# Problem description:
When you reach the line containing "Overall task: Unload", stop after it; until then, copy each line of the listing exactly, starting with the first.

# Records to process:
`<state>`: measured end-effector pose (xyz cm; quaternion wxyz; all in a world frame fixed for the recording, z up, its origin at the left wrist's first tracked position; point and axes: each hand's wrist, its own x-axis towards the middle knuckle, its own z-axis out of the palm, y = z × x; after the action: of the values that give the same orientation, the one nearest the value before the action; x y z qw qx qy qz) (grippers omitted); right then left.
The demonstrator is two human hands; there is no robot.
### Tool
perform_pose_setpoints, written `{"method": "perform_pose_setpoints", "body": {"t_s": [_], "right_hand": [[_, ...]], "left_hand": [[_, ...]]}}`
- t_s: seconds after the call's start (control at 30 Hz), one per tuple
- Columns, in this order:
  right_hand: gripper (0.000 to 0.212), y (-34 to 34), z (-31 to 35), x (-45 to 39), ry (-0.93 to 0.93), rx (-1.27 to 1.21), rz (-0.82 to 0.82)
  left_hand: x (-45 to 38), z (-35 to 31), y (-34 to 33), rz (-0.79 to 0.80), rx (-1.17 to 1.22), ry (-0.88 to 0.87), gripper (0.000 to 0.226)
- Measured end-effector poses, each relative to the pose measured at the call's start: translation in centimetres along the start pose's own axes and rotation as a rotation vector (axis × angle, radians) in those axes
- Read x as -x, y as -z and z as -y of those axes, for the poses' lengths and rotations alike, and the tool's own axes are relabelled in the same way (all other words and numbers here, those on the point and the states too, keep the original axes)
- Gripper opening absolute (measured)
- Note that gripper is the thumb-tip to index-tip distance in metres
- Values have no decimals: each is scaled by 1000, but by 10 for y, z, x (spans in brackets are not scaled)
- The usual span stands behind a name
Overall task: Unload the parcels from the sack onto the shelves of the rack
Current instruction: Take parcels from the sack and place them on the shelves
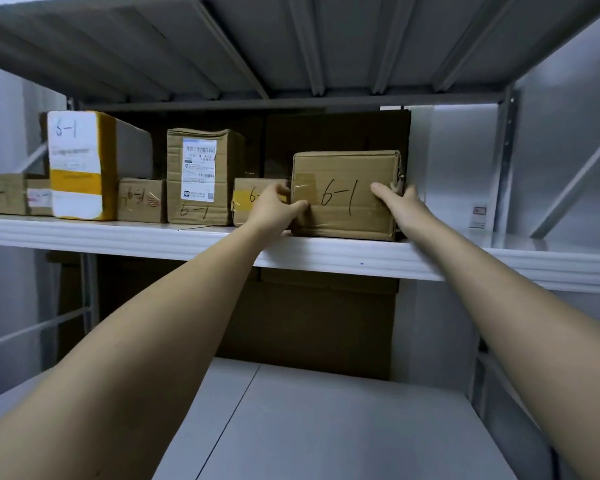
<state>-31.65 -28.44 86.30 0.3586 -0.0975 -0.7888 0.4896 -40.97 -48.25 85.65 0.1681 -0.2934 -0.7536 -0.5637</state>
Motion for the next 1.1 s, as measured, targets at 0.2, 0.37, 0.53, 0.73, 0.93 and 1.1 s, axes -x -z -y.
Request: {"method": "perform_pose_setpoints", "body": {"t_s": [0.2,0.37,0.53,0.73,0.93,1.1], "right_hand": [[85,-13,-2,-15,-56,24,12],[91,-21,-4,-28,-61,84,31],[94,-26,-7,-42,-77,134,58],[85,-29,-11,-50,-85,207,56],[72,-29,-18,-56,-86,305,50],[70,-28,-16,-53,-88,341,75]], "left_hand": [[-23,15,2,21,-88,-12,27],[-39,24,4,32,-121,-14,27],[-47,31,2,14,-100,6,24],[-50,32,0,32,-143,14,18],[-50,34,0,48,-156,1,12],[-49,34,-1,45,-157,16,24]]}}
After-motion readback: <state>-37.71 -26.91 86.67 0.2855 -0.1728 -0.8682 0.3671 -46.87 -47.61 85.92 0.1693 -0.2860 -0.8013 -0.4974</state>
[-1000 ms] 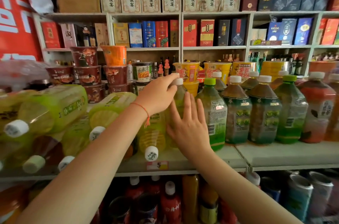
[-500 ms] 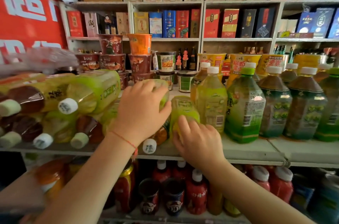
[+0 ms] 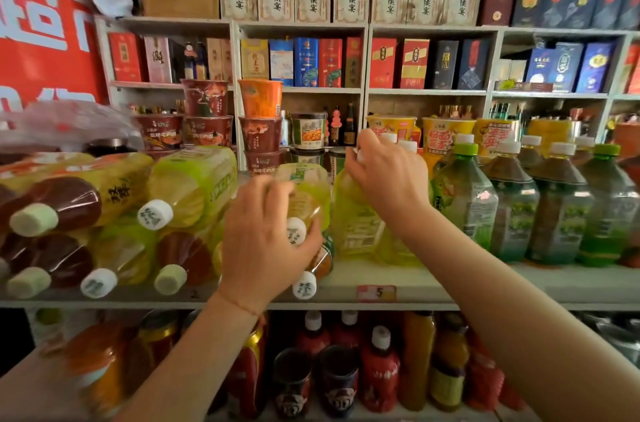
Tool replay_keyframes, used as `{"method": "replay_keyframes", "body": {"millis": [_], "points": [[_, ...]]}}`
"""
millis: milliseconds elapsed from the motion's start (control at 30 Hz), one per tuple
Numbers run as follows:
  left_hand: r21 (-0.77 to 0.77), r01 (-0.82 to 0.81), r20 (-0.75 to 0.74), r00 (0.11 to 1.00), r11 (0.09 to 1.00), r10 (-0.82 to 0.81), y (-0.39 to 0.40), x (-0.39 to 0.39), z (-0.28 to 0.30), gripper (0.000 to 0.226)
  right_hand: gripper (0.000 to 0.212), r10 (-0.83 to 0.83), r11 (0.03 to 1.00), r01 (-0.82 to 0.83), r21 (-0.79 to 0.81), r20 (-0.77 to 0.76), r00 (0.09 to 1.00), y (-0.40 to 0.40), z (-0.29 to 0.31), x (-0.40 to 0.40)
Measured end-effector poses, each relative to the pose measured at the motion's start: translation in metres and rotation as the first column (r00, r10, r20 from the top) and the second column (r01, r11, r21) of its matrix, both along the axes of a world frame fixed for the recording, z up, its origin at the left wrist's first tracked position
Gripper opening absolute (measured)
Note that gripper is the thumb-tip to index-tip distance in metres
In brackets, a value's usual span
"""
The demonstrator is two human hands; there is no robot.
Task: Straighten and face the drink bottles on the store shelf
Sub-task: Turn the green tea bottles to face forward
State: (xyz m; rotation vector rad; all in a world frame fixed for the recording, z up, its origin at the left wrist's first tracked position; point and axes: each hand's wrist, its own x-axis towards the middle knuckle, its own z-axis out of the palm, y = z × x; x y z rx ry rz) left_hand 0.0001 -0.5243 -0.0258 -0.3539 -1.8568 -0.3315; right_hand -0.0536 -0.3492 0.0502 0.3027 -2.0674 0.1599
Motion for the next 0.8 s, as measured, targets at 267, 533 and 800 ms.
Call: {"method": "replay_keyframes", "body": {"millis": [267,533,800], "points": [[-0.113,0.057,0.069,0.996,0.992,-0.049,-0.016,0.009,-0.002,0.047,0.036,-0.152,0.982,0.117,0.145,0.254,0.955,-0.006,0.016,-0.033],[-0.065,0.161,0.288,0.948,0.985,-0.136,-0.013,-0.018,0.024,0.040,0.025,0.401,0.913,-0.398,0.093,-0.020,0.916,-0.015,-0.052,0.022],[0.059,0.156,0.432,0.886,0.986,-0.166,-0.017,-0.060,0.055,0.030,0.053,0.309,0.951,-0.303,-0.057,0.182,0.934,-0.027,-0.052,0.009]]}}
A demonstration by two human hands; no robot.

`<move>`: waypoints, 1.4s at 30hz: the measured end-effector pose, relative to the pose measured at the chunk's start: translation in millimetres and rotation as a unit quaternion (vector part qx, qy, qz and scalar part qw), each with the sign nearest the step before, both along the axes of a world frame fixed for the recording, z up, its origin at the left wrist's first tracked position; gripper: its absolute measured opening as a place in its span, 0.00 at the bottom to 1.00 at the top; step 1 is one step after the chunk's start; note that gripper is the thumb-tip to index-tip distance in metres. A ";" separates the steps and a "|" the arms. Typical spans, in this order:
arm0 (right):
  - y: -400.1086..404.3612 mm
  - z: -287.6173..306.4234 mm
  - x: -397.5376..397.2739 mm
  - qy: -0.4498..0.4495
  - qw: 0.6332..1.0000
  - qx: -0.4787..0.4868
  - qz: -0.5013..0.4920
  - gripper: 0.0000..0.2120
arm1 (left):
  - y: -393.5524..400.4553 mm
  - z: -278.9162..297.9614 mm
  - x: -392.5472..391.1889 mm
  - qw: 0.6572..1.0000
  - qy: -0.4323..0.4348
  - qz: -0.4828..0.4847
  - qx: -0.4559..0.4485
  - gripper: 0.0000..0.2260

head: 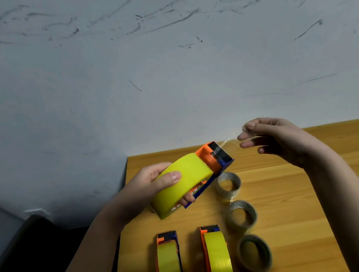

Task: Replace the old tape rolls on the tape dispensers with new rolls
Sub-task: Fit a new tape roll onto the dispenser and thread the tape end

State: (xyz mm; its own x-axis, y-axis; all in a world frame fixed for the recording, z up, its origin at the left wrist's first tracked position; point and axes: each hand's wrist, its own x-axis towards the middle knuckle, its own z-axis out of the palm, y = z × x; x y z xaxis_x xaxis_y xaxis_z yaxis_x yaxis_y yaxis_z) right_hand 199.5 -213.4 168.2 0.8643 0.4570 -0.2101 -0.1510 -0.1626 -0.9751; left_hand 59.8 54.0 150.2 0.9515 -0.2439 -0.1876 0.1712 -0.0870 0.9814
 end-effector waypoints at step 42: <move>19.5 -5.3 -1.7 -0.088 0.996 -0.010 -0.022 0.07 | -23.1 0.5 -9.3 0.961 -0.149 0.199 0.123 0.12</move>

# Exercise result:
`<state>`: measured end-effector pose (xyz cm; quaternion wxyz; all in a world frame fixed for the recording, z up, its origin at the left wrist's first tracked position; point and axes: each hand's wrist, its own x-axis towards the middle knuckle, its own z-axis out of the palm, y = z × x; after the action: of the values that give the same orientation, the one nearest the value before the action; x y z qw qx qy qz) (grippers omitted); right then left.
The demonstrator is two human hands; there is no robot.
### Tool
perform_pose_setpoints, written `{"method": "perform_pose_setpoints", "body": {"t_s": [_], "right_hand": [[_, ...]], "left_hand": [[_, ...]]}}`
- t_s: seconds after the call's start (control at 30 Hz), one per tuple
- Columns, in this order:
  right_hand: gripper (0.000 to 0.212), y (-34 to 34), z (-31 to 35), x (-45 to 39), ry (-0.93 to 0.93), rx (-1.27 to 1.21), rz (-0.82 to 0.82)
  left_hand: x (-45 to 38), z (-35 to 31), y (-34 to 33), rz (-0.79 to 0.80), rx (-1.17 to 1.22), ry (-0.88 to 0.87), gripper (0.000 to 0.226)
- Measured end-effector poses, each relative to the pose measured at the call's start: translation in centimetres along the start pose's own axes and rotation as a rotation vector (axis × angle, radians) in those axes
- Read x as -x, y as -z and z as -y of those axes, for the poses' lengths and rotations alike, and the tool's own axes are relabelled in the same way (all other words and numbers here, those on the point and the states too, keep the original axes)
- Gripper opening absolute (measured)
- Note that gripper is the thumb-tip to index-tip distance in metres
- Values have no decimals: each is scaled by 1000, but by 10 for y, z, x (spans in brackets are not scaled)
- The usual span stands behind a name
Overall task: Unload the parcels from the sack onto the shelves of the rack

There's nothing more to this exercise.